Because of nonuniformity problems, it is at best difficult to produce high-performing, multilayer AR coatings on ball lenses by evaporation. For this reason, the spectral performance of evaporation-coated ball lenses has, in many cases, been less than optimal. Coating uniformity problems, together with the time and trouble associated with performing the required orientation (and subsequent removal of the orientation dot) on such minute parts are a major factor in limiting the use of ball lenses.

However, a form of low-pressure chemical vapor deposition (LPCVD), called IsoDyn, is suitable for producing optical coatings. LPCVD is an established technology in the semiconductor-processing field, where it is used to produce thin films during integrated circuit production. Until recently, the technology had never been used for manufacturing optical thin films.

In the IsoDyn process, the coating material is created through the chemical reaction of a precursor gas at the surface of the substrate, instead of being evaporated or sputtered from a target consisting of the material itself. Specifically, parts to be coated are put into an evacuated chamber and heated to about 500C. The chamber is then filled with a chemical vapor at relatively high pressure (usually 0.1 to 5 Torr). The heat causes a chemical reaction in the precursor gas, resulting in deposition of the desired substance on all exposed surfaces of the substrate. This process is repeated with various precursors to produce a multilayer coating.

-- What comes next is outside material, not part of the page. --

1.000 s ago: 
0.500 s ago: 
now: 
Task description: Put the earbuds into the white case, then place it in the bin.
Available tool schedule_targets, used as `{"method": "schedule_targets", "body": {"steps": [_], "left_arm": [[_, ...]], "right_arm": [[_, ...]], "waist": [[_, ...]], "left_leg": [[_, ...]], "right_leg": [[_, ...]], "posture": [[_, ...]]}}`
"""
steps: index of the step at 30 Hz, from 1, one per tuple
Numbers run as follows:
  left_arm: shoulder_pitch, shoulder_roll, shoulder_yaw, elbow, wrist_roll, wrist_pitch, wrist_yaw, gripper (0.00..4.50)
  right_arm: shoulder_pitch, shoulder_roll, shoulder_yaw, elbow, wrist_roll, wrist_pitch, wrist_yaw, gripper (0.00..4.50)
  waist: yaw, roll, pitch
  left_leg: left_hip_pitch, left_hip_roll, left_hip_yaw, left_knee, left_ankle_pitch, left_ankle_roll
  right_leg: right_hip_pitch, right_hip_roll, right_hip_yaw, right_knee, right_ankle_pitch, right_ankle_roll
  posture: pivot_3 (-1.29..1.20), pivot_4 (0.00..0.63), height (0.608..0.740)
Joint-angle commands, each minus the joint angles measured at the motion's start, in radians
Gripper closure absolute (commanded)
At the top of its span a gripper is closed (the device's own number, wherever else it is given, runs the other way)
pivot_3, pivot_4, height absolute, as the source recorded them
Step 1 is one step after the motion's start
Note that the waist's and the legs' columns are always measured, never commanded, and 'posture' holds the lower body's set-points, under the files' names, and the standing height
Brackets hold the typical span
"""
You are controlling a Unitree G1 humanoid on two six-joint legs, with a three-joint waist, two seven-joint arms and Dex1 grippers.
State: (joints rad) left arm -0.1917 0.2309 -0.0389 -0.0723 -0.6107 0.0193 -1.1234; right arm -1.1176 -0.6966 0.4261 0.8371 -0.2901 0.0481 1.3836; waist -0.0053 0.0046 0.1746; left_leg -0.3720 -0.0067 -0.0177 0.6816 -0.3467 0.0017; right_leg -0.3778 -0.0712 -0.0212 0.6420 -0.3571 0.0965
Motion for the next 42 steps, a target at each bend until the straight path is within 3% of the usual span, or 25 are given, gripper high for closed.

Because of the gas pressure, the mean free path for molecules is very short. Therefore deposition occurs at the same rate on every surface within the chamber, regardless of its position or orientation, making IsoDyn technology particularly useful for producing highly uniform coatings on parts with unusual shapes or large curvatures such as ball lenses.

With IsoDyn, surfaces do not have to be in a line of sight with a material source to be coated, so the entire volume of the chamber can be filled with parts, resulting in higher throughput and lower production cost. Economy is further improved because all surfaces of a part can be coated in a single run. Because of the very high penetrating power of the precursor gas, there is virtually no detectable uncoated area on the lens. This combination of film uniformity and complete surface coverage completely eliminates the orientation problems experienced with evaporative coating of ball lenses.

The high temperature used in the IsoDyn process also gives rise to extraordinarily durable coatings. Higher temperatures mean that the molecules are more energetic. This energy causes the molecules to pack more tightly during deposition, resulting in a denser film than can be achieved through evaporation. The overall result is coatings that can survive repeated handling and abrasion and that perform well over a very large ambient temperature range.

A range of ball lenses based on the IsoDyn process is now avaliable for telecommunications. These lenses are offered in materials with a wide range of refractive index, including BK 7, spinel, sapphire, LaSF N9, LaSF N18, LaSF N35, and stabilized cubic zirconia (which has an index of 2.1 at 1550 nm). Standard ball lenses of this type range in diameter from 0.5 to 3 mm. The multilayer IsoDyn coating on these ball lenses delivers less than 0.25% reflection per surface at either 1310 or 1550 nm; a dual-wavelength AR coating is also available. Other wavelength combinations--such as 980 and 1310 nm--and attenuating coatings are also available.

A plot of the transmission of an LaSF N9 lens with a dual-band (1310 and 1550 nm) AR coating is shown in Figure 4. Note that the transmission at 1310 and 1550 nm is greater than 99.5%, which demonstrates a reflection per surface of less than 0.25%.

Ball lenses are a mechanically simple and an economically attractive optical solution to a number of fiber-coupling and collimating problems. The development of a mature coating technology for ball lenses removes the primary impediment to their utilization in many telecommunications applications. u

Donald Z. Rogers is manager of the Telecommunications Business Unit, Deposition Sciences Inc. (Santa Rosa, CA).